Manager / Director:
Lafayette F. Harrison
Theodore Thomas [see also Thomas Orchestra]
Price: $.50; $1 reserved
12 March 2018
"To-morrow night, at the same place [Steinway Hall], the twenty-eighth Sunday popular concert will be given. [Lists performers.] Madame Parepa will sing the great aria 'Let the Bright Seraphim,' with a trumpet obligato by Mr. Dietz, and 'Lo! Hear the Gentle Lark,' with a flute obligato by Mr. Eben. Mr Thomas's orchestra will assist, as usual."
“Positively the last appearance at these concerts of Madame PAREPA ROSA, who will sing Handel’s great aria, ‘Let the Bright Seraphim,’ with trumpet obligato by Mr. Dietz.; ‘Lo! Hear the Gentle Lark,’ with Flute Obligato by Mr. Eben.”

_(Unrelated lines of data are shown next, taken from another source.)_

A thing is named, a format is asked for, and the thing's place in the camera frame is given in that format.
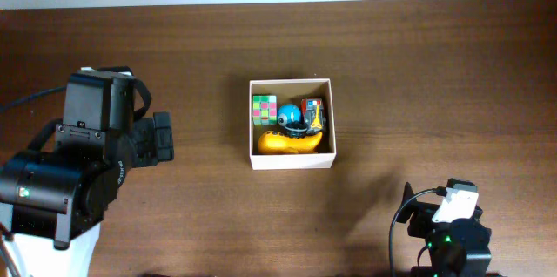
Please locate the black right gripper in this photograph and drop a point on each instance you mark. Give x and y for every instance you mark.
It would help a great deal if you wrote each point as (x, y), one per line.
(424, 213)

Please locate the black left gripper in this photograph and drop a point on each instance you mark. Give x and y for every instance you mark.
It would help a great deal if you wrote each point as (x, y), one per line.
(153, 136)

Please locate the multicoloured puzzle cube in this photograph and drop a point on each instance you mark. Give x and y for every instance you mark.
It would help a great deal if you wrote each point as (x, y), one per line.
(264, 110)

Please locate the yellow rubber toy animal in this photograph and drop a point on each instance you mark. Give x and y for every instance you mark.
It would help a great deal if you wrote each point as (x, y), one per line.
(273, 143)

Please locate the red grey toy truck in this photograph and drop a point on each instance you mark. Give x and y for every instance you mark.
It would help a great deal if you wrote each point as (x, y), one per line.
(313, 115)

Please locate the black round tin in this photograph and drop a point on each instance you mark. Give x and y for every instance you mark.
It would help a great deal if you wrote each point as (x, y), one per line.
(295, 129)

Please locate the blue toy ball with eye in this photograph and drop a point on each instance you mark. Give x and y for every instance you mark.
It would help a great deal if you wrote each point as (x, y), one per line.
(287, 114)

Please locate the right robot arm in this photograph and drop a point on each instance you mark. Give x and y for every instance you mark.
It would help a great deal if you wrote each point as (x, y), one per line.
(462, 249)

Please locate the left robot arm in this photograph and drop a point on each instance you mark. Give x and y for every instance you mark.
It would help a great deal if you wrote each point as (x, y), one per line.
(55, 192)

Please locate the white square cardboard box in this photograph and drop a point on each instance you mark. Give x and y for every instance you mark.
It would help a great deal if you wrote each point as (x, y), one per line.
(293, 91)

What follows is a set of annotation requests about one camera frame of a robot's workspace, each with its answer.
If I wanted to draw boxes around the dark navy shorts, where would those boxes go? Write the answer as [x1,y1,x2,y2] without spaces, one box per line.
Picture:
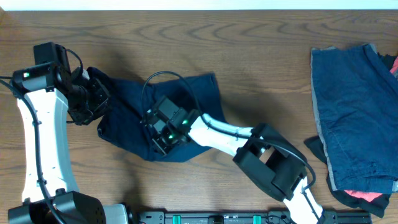
[87,67,225,162]

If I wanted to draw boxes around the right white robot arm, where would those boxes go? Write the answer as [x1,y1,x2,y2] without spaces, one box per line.
[142,96,325,223]

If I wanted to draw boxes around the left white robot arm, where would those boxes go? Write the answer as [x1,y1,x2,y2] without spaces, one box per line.
[7,42,132,223]

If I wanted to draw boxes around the red garment in pile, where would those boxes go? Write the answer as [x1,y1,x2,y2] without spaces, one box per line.
[345,55,397,202]

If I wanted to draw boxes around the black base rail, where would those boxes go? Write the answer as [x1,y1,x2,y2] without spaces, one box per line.
[132,211,373,224]

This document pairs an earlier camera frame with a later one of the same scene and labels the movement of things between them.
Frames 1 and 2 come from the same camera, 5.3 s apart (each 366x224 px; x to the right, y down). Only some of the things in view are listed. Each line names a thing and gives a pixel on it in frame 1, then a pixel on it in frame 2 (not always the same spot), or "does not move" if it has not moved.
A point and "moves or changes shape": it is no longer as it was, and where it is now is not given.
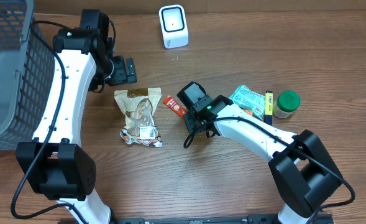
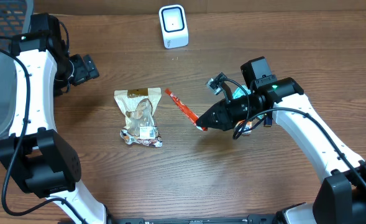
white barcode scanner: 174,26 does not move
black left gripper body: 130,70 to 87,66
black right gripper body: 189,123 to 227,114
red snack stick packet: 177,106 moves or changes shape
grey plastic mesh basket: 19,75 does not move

“Mr. Harrison’s twenty-eighth Sunday Concert took place at Steinway Hall last evening, and had a surprising audience in the face of the disagreeable weather. The floor and galleries were crowded to their limits. The last appearance of Mme. Parepa at these entertainments announced for this occasion, had doubtless something to do with this particular crowd, but something of it is also to be ascribed to the favor into which Mr. Harrison has contrived to bring these Sunday recreations—a favor the permanency of which seems no longer doubtful. By constantly varying his programmes, which the ample resources at his disposal enable him to do with the best effect, Mr. Harrison keeps up their attraction. At each successive concert there is something to suit everybody’s taste, and the judicious admixture of high class music with music of a character less seriously to tax attention, has given to them a popularity which is beyond restriction. Indeed, Mr. Harrison is now the only concert giver of individual mark left us. He is in a position, then, of grave responsibility, yet he fills it so worthily that he must be looked upon by the determined amateur as a true benefactor. In the concert of last evening Mme. Parepa’s brilliant and facile voice was heard to its fullest expression in Handel’s florid aria, ‘Let the Bright Seraphim,’ and in the fervent devotional feeling which she gave to the vocal part of Gounod’s ‘Ave Maria,’ and in Bishop’s ‘Lo! Hear the Gentle Lark.’ The beauty of the former piece was much aided by the trim echo of Mr. Dietz’s trumpet accompaniment, and helped to secure it the imperative encore which it received. From Mr. S. B. Mills we had at this concert Mendelssohn’s grand fantasia for the piano, and Liszt’s reminiscences of ‘L’Africaine,’ interpreted with that silver clearness which is Mr. Mills’ charming individuality. Mr. Carl Rosa gave the adagio movement (with orchestral accompaniment) from the concerto in G minor by Sphor [sic], and Schuman’s [sic] dreamy ‘Evening Song,’ with tender softness. A portion of Mr. Thomas’ grand orchestra seemed to have been washed away in the storm, but the little band of brave ones that faced the night and the audience were heard at their best, in Cherubini’s ‘Overture to Lodiska,’ a selection from ‘Puritani,’ the overture to ‘A Night in Grenada,’ and Mozart’s ‘March Potpourri.’”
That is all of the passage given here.